**RECORDS PROVIDED**
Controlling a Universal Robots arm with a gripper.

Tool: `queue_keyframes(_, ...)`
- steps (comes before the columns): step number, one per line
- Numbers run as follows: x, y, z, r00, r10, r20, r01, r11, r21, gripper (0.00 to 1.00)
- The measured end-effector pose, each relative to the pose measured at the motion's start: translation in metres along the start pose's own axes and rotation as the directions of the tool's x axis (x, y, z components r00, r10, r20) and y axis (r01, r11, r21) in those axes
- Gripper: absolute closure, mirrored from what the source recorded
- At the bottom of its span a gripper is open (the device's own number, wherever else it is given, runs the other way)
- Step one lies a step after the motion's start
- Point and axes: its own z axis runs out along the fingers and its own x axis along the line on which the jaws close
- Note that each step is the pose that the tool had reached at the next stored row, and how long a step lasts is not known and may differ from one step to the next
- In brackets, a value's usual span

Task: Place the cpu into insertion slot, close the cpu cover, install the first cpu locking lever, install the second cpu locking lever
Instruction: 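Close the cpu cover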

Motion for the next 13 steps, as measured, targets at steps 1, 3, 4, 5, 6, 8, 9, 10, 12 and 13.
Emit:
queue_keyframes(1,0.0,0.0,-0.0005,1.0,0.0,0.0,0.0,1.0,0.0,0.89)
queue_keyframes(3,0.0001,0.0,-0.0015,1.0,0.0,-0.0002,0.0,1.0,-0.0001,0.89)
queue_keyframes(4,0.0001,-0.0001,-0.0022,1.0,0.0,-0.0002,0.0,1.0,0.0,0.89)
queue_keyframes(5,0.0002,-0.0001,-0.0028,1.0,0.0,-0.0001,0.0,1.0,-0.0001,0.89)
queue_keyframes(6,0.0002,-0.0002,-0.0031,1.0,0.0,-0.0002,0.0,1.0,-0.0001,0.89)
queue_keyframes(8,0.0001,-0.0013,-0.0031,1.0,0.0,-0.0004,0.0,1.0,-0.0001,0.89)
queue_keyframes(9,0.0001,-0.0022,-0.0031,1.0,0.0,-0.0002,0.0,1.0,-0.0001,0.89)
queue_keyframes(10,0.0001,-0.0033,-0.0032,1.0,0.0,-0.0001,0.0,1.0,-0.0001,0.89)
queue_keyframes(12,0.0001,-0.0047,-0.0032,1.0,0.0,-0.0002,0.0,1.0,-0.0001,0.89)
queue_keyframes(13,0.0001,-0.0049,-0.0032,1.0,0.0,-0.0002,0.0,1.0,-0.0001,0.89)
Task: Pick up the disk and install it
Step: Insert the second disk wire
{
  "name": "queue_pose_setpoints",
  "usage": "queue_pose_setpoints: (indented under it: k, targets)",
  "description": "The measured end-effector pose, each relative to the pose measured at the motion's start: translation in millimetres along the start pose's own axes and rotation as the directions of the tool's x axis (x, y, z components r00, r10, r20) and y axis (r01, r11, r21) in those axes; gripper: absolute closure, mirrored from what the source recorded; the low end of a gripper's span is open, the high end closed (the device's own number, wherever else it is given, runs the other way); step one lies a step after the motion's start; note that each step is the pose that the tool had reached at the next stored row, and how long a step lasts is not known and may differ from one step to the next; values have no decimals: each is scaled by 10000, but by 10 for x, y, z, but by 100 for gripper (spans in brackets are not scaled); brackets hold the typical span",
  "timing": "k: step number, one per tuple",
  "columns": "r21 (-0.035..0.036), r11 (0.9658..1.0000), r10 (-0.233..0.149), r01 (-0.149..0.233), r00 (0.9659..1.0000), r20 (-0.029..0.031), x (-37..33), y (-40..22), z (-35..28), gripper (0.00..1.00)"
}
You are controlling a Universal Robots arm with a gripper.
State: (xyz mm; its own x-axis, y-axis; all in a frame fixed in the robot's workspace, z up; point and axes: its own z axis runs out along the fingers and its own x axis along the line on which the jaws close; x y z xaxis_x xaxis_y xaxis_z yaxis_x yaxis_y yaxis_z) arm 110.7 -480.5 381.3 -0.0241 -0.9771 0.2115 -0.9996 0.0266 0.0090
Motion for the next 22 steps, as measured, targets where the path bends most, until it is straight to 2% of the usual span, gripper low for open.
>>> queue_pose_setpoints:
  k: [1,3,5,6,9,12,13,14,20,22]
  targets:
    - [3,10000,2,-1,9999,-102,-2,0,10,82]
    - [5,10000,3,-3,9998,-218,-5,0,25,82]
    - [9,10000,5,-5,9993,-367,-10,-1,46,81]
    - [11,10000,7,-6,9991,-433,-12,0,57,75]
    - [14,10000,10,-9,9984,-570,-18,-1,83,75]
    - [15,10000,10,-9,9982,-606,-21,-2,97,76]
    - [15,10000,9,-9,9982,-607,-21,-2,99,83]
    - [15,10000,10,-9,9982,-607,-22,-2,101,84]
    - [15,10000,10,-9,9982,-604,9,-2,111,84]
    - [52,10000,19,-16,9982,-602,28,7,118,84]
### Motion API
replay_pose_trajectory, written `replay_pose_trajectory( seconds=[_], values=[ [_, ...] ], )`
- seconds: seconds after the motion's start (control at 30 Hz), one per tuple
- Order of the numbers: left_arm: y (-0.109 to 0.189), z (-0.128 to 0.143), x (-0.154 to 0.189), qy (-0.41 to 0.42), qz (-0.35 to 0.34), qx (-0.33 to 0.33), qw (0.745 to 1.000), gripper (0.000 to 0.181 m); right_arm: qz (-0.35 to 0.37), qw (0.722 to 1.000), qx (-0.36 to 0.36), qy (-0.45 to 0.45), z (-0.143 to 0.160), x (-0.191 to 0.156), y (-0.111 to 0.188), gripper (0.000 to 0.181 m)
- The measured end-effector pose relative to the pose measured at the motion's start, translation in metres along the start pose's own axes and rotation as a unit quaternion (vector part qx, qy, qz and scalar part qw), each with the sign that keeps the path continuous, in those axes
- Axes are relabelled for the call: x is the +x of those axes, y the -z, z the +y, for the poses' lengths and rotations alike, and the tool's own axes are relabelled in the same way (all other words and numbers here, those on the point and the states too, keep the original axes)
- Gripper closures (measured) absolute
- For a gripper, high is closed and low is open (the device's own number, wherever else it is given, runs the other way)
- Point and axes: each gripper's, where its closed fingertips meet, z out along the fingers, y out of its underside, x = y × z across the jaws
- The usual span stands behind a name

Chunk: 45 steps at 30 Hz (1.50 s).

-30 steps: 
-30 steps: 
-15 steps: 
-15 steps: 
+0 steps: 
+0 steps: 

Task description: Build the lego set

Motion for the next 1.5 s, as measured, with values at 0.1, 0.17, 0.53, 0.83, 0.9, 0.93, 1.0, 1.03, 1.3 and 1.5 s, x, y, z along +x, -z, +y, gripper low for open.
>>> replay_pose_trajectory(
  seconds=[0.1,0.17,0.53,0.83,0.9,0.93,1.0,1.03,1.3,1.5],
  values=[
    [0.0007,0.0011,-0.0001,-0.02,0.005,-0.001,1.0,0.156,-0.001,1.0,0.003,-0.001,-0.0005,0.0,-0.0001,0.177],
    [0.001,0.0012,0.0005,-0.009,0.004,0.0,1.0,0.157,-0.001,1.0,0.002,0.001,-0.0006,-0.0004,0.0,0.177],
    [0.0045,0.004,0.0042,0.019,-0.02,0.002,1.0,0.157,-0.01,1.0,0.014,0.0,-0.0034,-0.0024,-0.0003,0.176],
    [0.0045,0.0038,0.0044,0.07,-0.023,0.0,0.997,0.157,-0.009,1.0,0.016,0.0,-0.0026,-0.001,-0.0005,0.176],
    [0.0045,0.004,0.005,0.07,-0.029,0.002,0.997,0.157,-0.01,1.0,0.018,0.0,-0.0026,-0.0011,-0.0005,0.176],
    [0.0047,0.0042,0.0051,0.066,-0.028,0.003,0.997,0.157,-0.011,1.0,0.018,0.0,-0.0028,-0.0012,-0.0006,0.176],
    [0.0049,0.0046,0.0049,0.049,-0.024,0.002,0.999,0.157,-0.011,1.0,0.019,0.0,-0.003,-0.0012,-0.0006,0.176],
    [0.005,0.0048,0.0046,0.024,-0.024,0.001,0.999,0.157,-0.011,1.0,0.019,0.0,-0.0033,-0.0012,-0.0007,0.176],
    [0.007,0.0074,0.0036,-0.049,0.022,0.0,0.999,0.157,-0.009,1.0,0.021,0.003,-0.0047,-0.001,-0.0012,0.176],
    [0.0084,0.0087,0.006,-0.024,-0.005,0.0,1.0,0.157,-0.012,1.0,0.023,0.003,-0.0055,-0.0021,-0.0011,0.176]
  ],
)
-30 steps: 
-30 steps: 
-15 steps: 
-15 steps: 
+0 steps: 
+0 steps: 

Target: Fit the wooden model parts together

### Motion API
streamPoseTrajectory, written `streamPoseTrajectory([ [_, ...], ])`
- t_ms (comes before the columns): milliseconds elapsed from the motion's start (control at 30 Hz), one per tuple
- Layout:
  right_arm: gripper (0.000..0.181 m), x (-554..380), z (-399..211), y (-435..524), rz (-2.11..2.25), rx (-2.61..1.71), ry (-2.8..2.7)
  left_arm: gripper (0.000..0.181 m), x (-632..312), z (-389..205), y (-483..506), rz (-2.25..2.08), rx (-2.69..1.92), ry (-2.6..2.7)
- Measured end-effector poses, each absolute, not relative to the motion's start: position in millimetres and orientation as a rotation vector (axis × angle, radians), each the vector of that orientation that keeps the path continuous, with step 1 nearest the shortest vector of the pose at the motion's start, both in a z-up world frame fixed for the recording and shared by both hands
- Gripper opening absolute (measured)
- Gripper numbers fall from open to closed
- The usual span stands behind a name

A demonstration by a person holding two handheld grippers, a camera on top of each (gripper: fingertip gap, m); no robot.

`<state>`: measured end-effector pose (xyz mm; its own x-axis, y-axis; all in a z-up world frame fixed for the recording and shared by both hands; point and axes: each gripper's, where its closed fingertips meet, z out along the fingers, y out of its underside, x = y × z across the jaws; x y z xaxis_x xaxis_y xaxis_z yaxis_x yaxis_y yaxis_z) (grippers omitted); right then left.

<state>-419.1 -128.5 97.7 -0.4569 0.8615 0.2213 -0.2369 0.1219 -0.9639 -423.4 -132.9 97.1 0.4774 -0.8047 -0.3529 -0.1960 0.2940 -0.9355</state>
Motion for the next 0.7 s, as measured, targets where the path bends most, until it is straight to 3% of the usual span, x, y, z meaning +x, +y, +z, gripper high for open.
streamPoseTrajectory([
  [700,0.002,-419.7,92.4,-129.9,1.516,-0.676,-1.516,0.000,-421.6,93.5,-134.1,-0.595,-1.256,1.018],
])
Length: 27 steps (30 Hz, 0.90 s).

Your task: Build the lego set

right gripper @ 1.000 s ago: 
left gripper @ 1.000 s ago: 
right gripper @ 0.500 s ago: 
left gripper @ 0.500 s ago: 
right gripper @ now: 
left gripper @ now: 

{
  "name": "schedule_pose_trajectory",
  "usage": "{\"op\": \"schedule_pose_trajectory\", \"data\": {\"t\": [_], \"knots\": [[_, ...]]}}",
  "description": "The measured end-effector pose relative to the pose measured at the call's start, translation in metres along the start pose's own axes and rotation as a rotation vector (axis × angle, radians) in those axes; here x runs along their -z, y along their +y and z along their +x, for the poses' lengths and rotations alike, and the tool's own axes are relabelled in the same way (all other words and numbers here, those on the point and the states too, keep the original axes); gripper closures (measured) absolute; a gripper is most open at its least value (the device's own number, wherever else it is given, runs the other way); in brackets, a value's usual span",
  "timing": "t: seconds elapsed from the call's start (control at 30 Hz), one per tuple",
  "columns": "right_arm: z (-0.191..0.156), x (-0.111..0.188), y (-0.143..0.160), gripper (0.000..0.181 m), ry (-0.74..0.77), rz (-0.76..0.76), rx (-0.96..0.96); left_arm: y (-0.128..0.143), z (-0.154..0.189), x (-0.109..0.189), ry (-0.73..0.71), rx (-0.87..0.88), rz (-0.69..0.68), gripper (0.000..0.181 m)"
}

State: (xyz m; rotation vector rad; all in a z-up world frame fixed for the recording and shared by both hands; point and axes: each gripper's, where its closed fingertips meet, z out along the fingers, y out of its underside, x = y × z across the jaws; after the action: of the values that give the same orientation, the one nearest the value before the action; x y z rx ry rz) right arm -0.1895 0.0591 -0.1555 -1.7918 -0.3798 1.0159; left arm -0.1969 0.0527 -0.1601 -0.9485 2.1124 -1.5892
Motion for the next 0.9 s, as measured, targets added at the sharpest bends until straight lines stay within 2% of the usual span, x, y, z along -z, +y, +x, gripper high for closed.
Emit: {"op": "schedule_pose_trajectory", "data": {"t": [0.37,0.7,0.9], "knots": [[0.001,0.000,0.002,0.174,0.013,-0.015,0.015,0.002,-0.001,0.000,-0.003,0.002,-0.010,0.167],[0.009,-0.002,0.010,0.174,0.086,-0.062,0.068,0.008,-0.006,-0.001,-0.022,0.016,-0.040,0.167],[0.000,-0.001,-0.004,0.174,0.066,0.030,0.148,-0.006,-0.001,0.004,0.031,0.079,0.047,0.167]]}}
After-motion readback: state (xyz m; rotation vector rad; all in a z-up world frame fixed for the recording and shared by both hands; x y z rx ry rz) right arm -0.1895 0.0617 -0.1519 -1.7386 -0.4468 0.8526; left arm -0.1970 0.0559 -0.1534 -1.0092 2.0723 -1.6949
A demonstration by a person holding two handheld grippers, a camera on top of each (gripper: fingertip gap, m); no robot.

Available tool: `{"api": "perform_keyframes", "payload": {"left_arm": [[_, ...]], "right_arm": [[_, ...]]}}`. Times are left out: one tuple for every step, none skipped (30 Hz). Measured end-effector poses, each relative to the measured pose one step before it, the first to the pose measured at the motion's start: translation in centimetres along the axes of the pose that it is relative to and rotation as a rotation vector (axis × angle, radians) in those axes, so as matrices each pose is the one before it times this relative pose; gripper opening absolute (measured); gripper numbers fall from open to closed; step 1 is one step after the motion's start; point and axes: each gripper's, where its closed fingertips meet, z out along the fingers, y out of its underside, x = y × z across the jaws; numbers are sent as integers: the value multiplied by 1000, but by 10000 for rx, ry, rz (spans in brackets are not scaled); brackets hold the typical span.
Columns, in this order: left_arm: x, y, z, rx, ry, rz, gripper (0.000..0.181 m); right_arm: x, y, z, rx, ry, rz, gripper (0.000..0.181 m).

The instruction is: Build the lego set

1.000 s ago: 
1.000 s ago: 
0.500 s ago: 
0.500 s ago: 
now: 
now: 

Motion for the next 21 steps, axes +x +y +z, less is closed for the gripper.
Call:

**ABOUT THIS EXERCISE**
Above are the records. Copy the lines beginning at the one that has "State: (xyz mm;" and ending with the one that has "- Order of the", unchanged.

**EXERCISE RESPONSE**
State: (xyz mm; its own x-axis, y-axis; all in a frame fixed in the robot's workspace, z up; point and axes: its own z axis runs out along the fingers and its own x axis along the line on which the jaws close; x y z xaxis_x xaxis_y xaxis_z yaxis_x yaxis_y yaxis_z) arm 110.7 -480.5 381.3 -0.0241 -0.9771 0.2115 -0.9996 0.0266 0.0090
Motion for the next 22 steps, as measured, targets where the path bends most, until it is straight to 2% of the usual span, gripper low for open.
>>> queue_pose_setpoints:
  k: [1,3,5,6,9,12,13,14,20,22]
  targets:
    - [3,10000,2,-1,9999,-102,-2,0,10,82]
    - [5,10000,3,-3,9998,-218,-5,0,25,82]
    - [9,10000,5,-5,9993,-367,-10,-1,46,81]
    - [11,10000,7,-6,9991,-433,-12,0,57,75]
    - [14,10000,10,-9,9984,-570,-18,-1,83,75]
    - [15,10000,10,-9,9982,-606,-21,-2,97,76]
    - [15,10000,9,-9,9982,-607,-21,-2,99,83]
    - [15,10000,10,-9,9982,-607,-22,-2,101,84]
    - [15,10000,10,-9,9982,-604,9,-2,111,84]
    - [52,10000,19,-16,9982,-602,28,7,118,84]
### Motion API
replay_pose_trajectory, written `replay_pose_trajectory( seconds=[_], values=[ [_, ...] ], )`
- seconds: seconds after the motion's start (control at 30 Hz), one per tuple
- Order of the numbers: left_arm: y (-0.109 to 0.189), z (-0.128 to 0.143), x (-0.154 to 0.189), qy (-0.41 to 0.42), qz (-0.35 to 0.34), qx (-0.33 to 0.33), qw (0.745 to 1.000), gripper (0.000 to 0.181 m); right_arm: qz (-0.35 to 0.37), qw (0.722 to 1.000), qx (-0.36 to 0.36), qy (-0.45 to 0.45), z (-0.143 to 0.160), x (-0.191 to 0.156), y (-0.111 to 0.188), gripper (0.000 to 0.181 m)

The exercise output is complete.